Exercise aim: In the data below, find every line with the string "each" and pull it out.

Given material:
- - -

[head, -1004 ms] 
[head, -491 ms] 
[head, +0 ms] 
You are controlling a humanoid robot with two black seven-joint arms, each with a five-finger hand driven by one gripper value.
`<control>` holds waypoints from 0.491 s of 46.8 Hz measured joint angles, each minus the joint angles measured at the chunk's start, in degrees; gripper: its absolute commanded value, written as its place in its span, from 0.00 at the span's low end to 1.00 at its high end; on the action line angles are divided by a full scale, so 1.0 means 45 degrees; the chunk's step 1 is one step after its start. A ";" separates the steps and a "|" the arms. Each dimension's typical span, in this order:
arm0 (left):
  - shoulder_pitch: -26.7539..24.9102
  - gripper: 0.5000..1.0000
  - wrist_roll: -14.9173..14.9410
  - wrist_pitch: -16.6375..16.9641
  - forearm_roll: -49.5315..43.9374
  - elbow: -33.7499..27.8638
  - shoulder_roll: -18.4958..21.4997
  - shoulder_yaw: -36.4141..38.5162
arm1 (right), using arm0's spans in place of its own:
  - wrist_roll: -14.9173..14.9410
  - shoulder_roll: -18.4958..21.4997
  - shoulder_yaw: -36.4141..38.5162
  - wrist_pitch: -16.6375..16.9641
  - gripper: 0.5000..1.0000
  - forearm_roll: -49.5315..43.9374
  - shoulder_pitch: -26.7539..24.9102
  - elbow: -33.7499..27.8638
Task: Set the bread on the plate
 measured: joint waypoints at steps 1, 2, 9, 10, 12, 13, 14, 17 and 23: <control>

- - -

Output of the exercise:
You are controlling a humanoid robot with two black seven-joint arms, each with a five-finger hand driven by one gripper value.
`<control>` holds waypoints from 0.491 s of 46.8 Hz measured joint angles, each minus the joint angles measured at the chunk's start, in degrees; gripper: its absolute commanded value, written as its place in its span, from 0.00 at the span's low end to 1.00 at its high end; on the action line angles are divided by a full scale, so 1.0 means 45 degrees; the chunk's step 1 is one step after its start. A ";" separates the steps and a "|" the arms. Each dimension's typical span, in this order:

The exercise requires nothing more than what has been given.